U.S. Treasuries were little changed Monday, with the 10-year note yield at 1.71 percent as of 6:53 a.m. in London, according to Bloomberg Bond Trader data. The price of the 1.625 percent security due in May 2026 was 99 7/32.
Ten-year yields have fallen 56 basis points in the U.S. in 2016. Yields on same-maturity debt dropped to records in Germany last year and in Japan about two months ago. Futures contracts indicate the odds of a Fed rate increase this year are slightly higher than even, falling from more than 90 percent probability in January.
The tumble in yields is translating into gains for investors. Bonds in the Global Broad index have returned 3.9 percent in 2016 as of Friday’s close, while the MSCI All Country World Index of shares is little changed after accounting for reinvested dividends.
Australian bonds are also drawing demand as signs of slowing growth in China, the biggest customer for the South Pacific nation’s exports, drive speculation the RBA will need to support the economy with additional rate cuts.

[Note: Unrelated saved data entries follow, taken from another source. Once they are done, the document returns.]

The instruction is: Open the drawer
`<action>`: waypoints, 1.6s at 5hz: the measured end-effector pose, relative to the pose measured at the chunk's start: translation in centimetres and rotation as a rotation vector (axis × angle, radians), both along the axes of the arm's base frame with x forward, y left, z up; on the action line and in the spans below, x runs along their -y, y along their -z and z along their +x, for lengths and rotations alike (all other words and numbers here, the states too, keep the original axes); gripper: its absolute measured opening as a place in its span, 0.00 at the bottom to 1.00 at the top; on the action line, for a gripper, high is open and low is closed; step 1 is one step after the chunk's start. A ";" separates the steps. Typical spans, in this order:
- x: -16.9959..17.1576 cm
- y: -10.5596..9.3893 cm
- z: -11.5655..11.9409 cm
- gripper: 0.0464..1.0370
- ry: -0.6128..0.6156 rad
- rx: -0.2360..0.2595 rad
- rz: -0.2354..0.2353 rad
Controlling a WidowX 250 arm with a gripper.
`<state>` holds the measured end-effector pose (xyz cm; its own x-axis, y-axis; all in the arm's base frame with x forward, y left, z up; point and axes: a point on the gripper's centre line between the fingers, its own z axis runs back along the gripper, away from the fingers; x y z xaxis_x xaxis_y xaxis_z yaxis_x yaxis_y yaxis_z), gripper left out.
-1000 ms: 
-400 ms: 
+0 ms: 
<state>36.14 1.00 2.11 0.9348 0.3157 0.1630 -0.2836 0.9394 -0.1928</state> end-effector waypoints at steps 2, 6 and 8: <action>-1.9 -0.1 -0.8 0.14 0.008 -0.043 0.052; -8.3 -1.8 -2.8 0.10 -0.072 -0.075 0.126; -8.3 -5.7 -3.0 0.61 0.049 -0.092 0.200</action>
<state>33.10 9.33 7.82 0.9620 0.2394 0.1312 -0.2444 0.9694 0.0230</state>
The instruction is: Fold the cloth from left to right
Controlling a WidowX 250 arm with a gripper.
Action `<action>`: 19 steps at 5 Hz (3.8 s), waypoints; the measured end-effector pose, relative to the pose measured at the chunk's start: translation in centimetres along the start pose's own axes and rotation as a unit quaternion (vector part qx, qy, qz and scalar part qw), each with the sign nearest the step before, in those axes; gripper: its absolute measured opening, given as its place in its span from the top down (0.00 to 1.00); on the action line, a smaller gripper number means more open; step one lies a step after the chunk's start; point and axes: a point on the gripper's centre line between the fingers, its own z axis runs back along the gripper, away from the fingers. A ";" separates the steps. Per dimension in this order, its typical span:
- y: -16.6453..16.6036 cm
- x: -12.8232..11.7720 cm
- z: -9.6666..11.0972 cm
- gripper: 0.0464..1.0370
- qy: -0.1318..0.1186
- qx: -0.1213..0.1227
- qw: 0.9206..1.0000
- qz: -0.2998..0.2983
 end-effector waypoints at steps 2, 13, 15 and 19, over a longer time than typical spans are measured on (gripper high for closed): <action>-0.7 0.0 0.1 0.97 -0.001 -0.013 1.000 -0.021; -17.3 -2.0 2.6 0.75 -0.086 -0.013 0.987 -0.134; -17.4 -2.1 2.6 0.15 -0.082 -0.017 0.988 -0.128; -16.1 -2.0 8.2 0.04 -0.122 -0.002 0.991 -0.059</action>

Aussie 10-year debt still pays a premium of 28 basis points over same-maturity securities in Singapore, with both nations holding top-level AAA debt ratings. The spread matches the average for the past year.
Gains in the South Pacific nation’s debt will turn to losses later in 2016, said Peter Jolly, the global head of research for bonds, currencies and commodities at National Australia Bank Ltd. in Sydney.
“Yields will be higher by the end of the year,” Jolly said in an interview in Singapore. “It’s not like the Australian economy is falling in a hole. Far from it.”